> _Task details_
Your task is to reproduce the listing exactly, without its images.

> _Information shown_
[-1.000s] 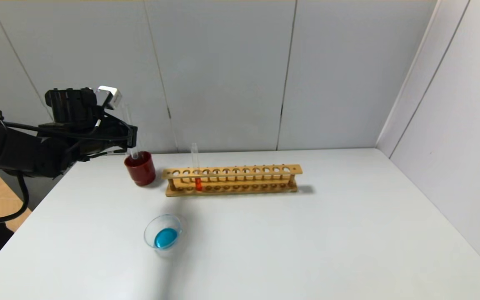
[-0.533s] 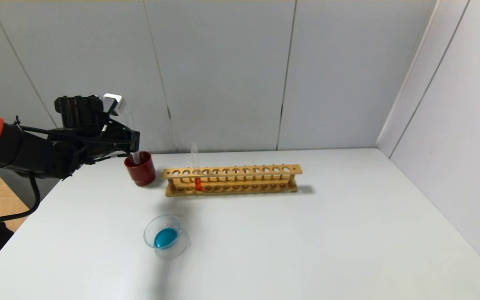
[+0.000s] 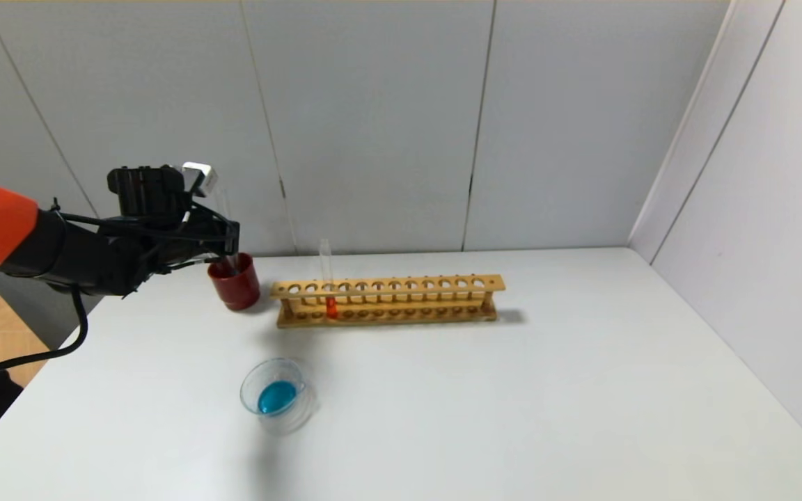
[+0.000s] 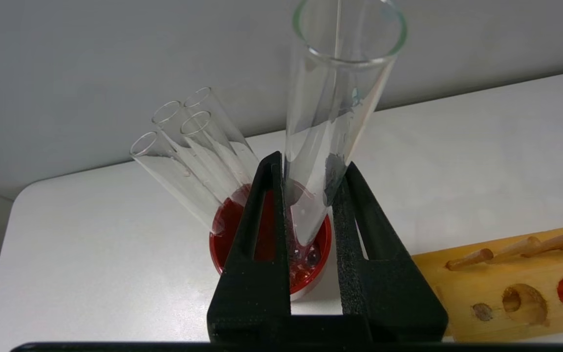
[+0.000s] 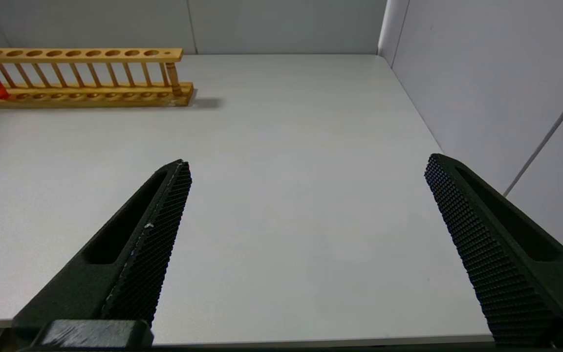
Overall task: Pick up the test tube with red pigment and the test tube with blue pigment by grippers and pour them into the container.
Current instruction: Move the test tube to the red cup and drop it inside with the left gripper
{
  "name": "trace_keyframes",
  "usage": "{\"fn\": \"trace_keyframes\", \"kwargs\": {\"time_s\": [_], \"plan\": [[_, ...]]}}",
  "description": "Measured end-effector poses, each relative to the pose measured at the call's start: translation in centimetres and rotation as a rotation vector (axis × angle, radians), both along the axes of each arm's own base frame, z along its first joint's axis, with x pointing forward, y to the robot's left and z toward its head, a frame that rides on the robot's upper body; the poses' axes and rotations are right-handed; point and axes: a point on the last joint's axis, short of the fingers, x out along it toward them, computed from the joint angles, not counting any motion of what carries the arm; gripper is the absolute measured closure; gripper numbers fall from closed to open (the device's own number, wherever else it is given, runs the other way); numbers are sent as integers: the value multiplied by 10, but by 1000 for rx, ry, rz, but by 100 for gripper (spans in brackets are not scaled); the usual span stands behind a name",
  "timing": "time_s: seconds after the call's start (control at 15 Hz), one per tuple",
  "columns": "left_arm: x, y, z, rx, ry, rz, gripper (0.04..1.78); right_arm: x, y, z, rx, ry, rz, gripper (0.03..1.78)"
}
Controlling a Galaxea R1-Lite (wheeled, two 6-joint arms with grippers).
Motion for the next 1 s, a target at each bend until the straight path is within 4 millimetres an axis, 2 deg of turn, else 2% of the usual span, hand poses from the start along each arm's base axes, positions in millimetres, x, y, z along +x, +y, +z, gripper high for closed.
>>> {"fn": "trace_keyframes", "kwargs": {"time_s": [0.73,0.87,1.0], "plan": [[14,-1,-19,-2,32,-2,150,0,0,0,0,0,0,6],[14,-1,-18,-2,22,-1,145,0,0,0,0,0,0,6],[15,0,-15,-2,-3,0,130,0,0,0,0,0,0,6]]}}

> _Answer below_
[-1.000s] 
[-0.533s] 
[+0.000s] 
[+0.000s] 
[+0.000s] 
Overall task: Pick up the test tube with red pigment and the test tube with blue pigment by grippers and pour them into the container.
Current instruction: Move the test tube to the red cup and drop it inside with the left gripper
{
  "name": "trace_keyframes",
  "usage": "{\"fn\": \"trace_keyframes\", \"kwargs\": {\"time_s\": [_], \"plan\": [[_, ...]]}}",
  "description": "Measured end-effector poses, each relative to the pose measured at the call's start: translation in centimetres and rotation as a rotation vector (axis × angle, radians), both along the axes of each arm's own base frame, z along its first joint's axis, with x pointing forward, y to the robot's left and z toward its head, a frame that rides on the robot's upper body; the poses' axes and rotations are right-handed; point and axes: a point on the last joint's axis, short of the fingers, x out along it toward them, computed from the joint angles, not counting any motion of what carries the arm; gripper is the absolute measured closure; gripper numbers fall from closed to open (the device's own number, wherever else it is given, runs the other way); numbers are sent as integers: the value multiplied by 10, but by 1000 for rx, ry, rz, but by 100 for gripper (spans in brackets are not scaled); the usual span stands behind a name",
  "timing": "time_s: seconds after the call's start (control at 15 Hz), one per tuple",
  "columns": "left_arm: x, y, z, rx, ry, rz, gripper (0.04..1.78); right_arm: x, y, z, rx, ry, rz, gripper (0.03..1.78)"
}
Controlling a Galaxea R1-Lite (wheeled, two 6-joint arms with grippers).
Motion for the next 1 s, a target at each bend until the straight path is within 4 millimetres an axis, 2 deg of turn, else 2% of the usual span, hand poses from the start along each arm's base axes, positions in millimetres, x, y, z along +x, +y, +z, gripper high for closed.
>>> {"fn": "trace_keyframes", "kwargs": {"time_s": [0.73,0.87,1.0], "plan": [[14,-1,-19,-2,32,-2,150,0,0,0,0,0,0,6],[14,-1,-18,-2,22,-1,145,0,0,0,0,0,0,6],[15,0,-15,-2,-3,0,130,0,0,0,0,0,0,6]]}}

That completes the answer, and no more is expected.